== Data block

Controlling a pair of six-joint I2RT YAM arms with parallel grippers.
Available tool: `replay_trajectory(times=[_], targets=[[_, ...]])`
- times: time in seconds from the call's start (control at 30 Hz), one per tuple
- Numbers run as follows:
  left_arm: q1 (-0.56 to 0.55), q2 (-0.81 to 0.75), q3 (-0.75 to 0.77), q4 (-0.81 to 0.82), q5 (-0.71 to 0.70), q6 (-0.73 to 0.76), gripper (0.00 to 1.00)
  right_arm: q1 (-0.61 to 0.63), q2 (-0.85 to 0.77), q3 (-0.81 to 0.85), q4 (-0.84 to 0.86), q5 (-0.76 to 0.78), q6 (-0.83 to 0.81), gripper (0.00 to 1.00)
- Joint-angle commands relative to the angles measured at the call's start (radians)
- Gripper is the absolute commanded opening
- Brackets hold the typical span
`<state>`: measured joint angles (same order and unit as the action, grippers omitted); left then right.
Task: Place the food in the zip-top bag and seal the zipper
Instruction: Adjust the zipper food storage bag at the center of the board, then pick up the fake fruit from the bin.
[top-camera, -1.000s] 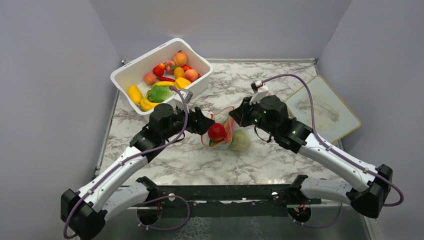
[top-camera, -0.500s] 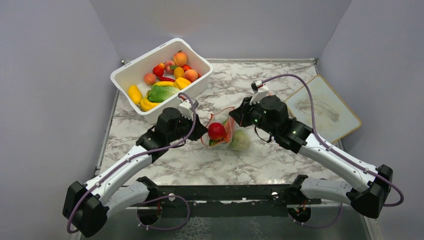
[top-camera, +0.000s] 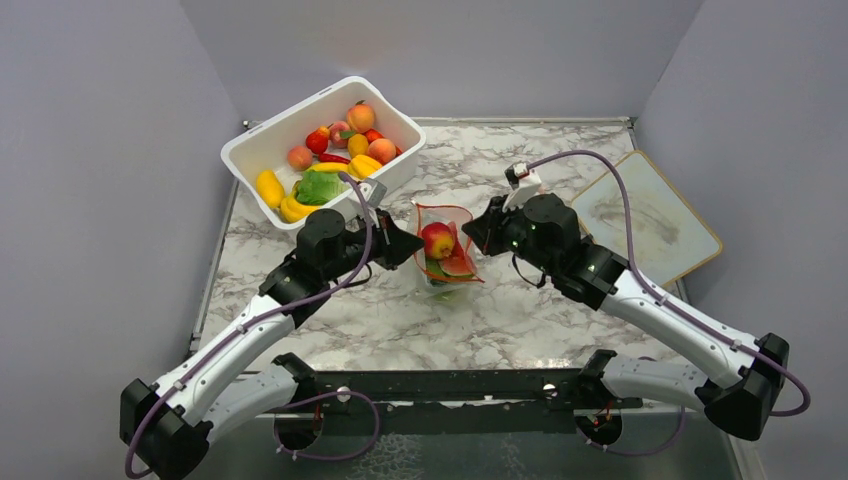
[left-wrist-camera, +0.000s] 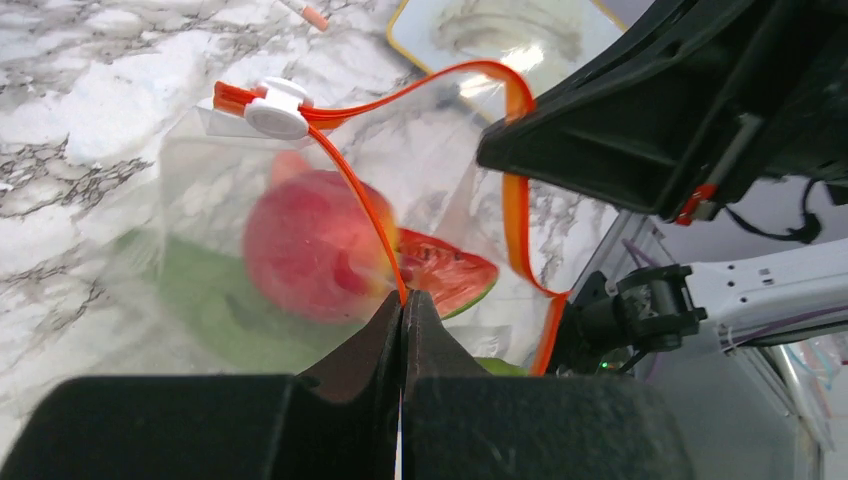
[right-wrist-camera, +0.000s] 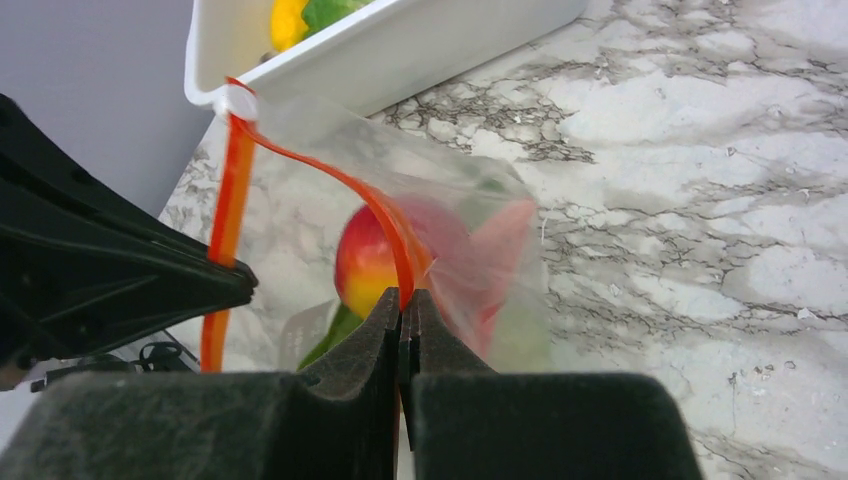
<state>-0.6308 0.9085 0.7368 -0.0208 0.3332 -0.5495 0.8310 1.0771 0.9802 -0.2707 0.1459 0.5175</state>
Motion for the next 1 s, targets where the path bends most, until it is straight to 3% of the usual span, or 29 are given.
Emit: replay_trajectory(times=[0.0, 0.5, 0.63, 0.77, 0.87, 0.97], targets=[[-0.006, -0.023, 0.011, 0.081, 0.013, -0.054, 0.00, 0.002, -0.029, -0.027, 0.000, 0.029, -0.008, 0.01], [-0.006, 0.025, 0.057, -0.011, -0.110, -0.028, 0.00, 0.002, -0.117, 0.001, -0.016, 0.053, -0.025, 0.01], [-0.006, 0.054, 0.051, -0.004, -0.120, -0.039, 0.04, 0.002, -0.118, -0.030, -0.004, 0.054, -0.030, 0.01], [-0.006, 0.082, 0.059, -0.012, -0.128, -0.029, 0.22, 0.002, -0.125, -0.057, 0.016, 0.052, -0.024, 0.01], [-0.006, 0.101, 0.081, -0.034, -0.134, -0.009, 0.44, 0.002, -0.130, -0.067, 0.031, 0.060, -0.028, 0.01], [-0.006, 0.115, 0.115, -0.063, -0.154, 0.019, 0.57, 0.002, -0.123, -0.064, 0.041, 0.046, -0.035, 0.01]])
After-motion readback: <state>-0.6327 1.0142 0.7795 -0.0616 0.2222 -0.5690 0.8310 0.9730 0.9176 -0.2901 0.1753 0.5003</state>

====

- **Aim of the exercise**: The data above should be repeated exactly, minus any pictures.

- **Response**:
Controlling a pair of six-joint I2RT YAM arms with parallel grippers.
Available tool: `replay_trajectory(times=[_], targets=[[_, ...]])`
- times: time in seconds from the call's start (control at 30 Hz), one per tuple
- Numbers run as follows:
  left_arm: q1 (-0.56 to 0.55), q2 (-0.81 to 0.75), q3 (-0.75 to 0.77), q4 (-0.81 to 0.82), q5 (-0.71 to 0.70), q6 (-0.73 to 0.76), gripper (0.00 to 1.00)
  right_arm: q1 (-0.61 to 0.63), q2 (-0.85 to 0.77), q3 (-0.81 to 0.85), q4 (-0.84 to 0.86), q5 (-0.76 to 0.78), q6 (-0.83 to 0.81), gripper (0.00 to 1.00)
- Joint-angle commands relative to the angles measured at the call's start (radians)
- Gripper is the absolute commanded opening
- Brackets hold the typical span
`<state>`: measured joint angles (same order and unit as the action, grippers omitted); left then right.
Task: Place the food in the zip-top bag and seal the zipper
Instruction: Adjust the zipper food storage bag at the center of the board, then pick up the fake fruit from the bin.
[top-camera, -1.000s] 
[top-camera, -0.500s] 
[top-camera, +0.000s] 
[left-wrist-camera, +0.000s] 
[right-wrist-camera, +0.000s] 
<state>-0.6308 0.9085 0.7368 -0.0208 0.3332 -0.5495 0.8310 1.0771 0.9802 -0.2707 0.1459 0.5175</state>
Motion for the next 1 s, targets where the path bends most, until it is straight to 3% of the usual span, or 29 are given.
Emit: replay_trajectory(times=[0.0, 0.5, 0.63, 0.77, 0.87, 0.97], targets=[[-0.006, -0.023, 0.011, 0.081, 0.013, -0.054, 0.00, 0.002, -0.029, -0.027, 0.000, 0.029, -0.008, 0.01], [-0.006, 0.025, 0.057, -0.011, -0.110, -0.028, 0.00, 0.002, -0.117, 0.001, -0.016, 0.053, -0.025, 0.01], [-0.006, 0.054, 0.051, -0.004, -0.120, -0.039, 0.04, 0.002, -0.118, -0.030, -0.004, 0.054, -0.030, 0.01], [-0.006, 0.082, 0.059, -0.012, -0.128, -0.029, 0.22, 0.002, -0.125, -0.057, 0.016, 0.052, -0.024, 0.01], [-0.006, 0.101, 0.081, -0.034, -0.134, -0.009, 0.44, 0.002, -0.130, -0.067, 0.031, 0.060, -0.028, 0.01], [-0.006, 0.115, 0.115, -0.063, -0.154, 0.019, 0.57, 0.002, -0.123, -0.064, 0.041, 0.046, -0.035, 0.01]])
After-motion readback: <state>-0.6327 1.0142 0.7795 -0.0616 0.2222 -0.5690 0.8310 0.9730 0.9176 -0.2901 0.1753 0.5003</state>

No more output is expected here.